◆ WHAT NEEDS TO BE DONE:
Only the lines from the top of the data through the line containing "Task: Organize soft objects" should be duplicated, exactly as they appear.
=-=-=
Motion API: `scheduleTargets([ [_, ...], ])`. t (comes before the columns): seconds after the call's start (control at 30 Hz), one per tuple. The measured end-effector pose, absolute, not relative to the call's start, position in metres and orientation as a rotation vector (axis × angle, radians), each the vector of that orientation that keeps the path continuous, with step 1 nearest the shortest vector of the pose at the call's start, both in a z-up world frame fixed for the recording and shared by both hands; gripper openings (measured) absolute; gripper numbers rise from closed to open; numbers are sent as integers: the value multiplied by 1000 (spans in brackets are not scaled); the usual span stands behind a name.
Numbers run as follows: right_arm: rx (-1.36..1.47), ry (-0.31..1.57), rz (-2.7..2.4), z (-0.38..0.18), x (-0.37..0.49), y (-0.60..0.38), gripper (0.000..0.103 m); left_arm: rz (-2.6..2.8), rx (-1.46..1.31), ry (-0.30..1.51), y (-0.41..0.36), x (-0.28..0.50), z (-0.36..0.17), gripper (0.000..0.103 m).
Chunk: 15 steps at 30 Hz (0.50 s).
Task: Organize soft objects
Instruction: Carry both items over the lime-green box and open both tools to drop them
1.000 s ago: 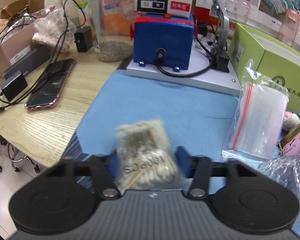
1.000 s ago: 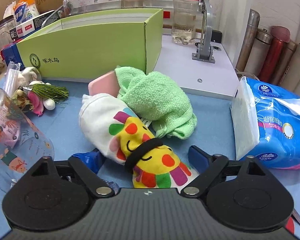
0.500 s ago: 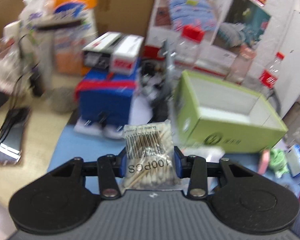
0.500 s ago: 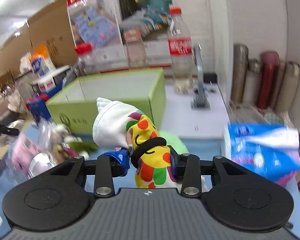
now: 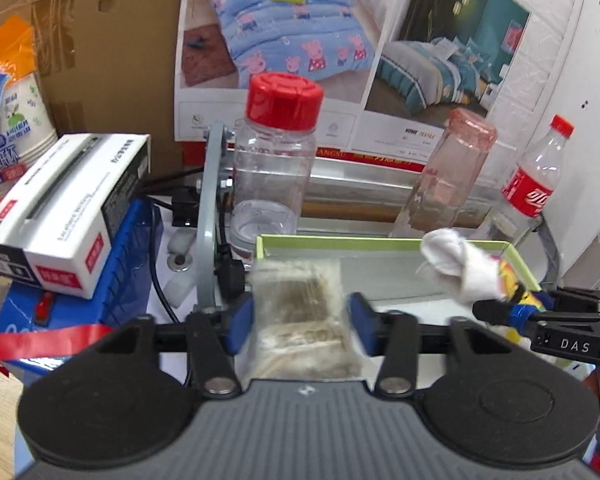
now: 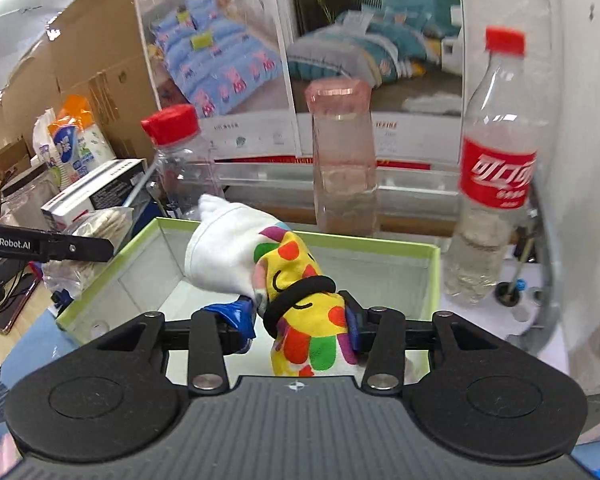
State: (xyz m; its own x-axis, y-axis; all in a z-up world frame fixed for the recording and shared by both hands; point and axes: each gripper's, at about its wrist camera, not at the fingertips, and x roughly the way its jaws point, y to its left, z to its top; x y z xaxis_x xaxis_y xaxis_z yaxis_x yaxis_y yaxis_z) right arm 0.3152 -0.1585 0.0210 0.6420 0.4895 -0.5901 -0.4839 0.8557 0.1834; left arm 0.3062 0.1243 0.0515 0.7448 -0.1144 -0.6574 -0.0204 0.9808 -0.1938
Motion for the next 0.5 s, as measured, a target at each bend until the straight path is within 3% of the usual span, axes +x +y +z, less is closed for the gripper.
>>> scheduleTargets([
  [0.03,26,702,546,16,320,-156,31,-51,-198,721,124,306,51,74],
  [0.1,58,765,524,9,327,-153,34,-68,-209,713,124,303,51,74],
  [0.27,94,645,512,25,313,-160,42,-46,-184,699,123,287,61,76],
  [0.5,96,617,501,40,261,-180,50,-4,-151,681,127,226,68,80],
])
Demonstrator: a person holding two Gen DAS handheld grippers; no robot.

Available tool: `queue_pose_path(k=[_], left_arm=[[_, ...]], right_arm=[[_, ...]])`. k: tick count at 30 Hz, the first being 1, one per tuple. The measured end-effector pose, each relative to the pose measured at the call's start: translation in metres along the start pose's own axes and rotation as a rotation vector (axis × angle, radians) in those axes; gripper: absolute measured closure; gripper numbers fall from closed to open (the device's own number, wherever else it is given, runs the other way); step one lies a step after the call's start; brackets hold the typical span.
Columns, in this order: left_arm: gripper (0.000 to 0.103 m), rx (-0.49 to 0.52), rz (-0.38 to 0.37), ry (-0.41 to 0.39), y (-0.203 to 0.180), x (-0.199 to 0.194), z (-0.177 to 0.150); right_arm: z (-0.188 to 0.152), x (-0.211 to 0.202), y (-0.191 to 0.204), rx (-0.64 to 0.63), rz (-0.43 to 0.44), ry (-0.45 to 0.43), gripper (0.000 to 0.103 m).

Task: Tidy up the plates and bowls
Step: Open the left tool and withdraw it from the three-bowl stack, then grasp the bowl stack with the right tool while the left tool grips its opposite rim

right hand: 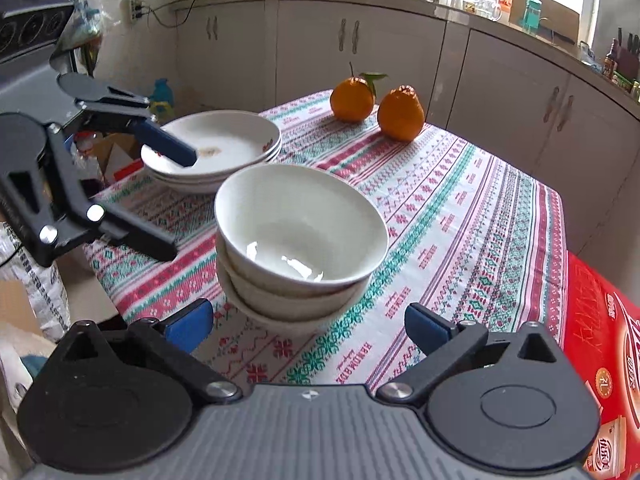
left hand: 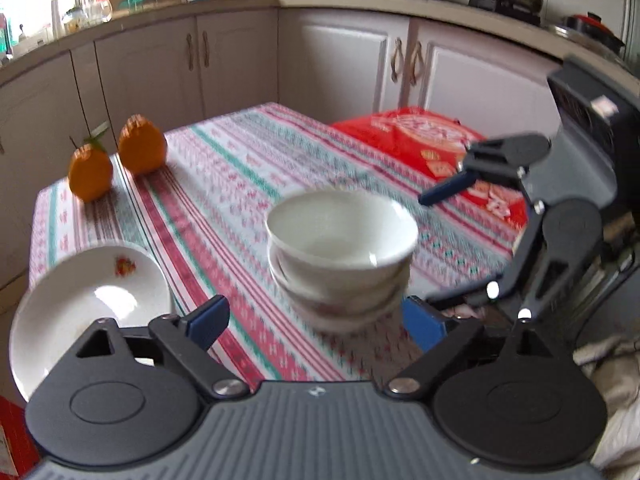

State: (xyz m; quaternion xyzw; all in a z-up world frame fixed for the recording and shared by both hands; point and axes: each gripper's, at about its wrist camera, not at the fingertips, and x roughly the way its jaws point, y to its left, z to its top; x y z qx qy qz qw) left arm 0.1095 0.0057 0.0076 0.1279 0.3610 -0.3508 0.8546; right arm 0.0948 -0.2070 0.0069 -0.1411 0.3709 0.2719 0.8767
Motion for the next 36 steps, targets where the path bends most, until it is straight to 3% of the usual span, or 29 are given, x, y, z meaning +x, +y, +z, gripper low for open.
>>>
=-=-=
◆ COMPLETED EXERCISE:
Motion API: `scheduleTargets([ [_, ...], ])`. t (comes before the columns): seconds after the call's start (control at 30 Hz), one per tuple. The measured end-effector pose, absolute, not relative to the call's start, position in metres and orientation as a rotation vector (axis × angle, radians), each the vector of that orientation that keeps the path continuous, with step 1 nearest the shortest vector of the pose at the call's start, both in a z-up world frame fixed for the recording and shared by both hands; gripper openings (measured) absolute; gripper numbers rise from closed to open; numbers are sent as integers: the value multiplied by 1000 (spans in brackets are not scaled); the usual span stands behind a name.
Numbers run as follows: right_arm: rx (-1.36..1.47), ry (-0.31..1.57), rz (-2.7..2.4), z (-0.38..0.18), x (-0.37..0.49), y (-0.60..0.38), gripper (0.000..0.103 m); left_arm: rz (-2.6..2.8), rx (-1.46..1.31), ry (-0.30..1.51), y (-0.41..0.36), x (-0.28..0.50), z (-0.36..0.17), gripper (0.000..0.103 m).
Chunk: 15 steps at 30 Hz (0.50 s).
Task: Organize soft objects

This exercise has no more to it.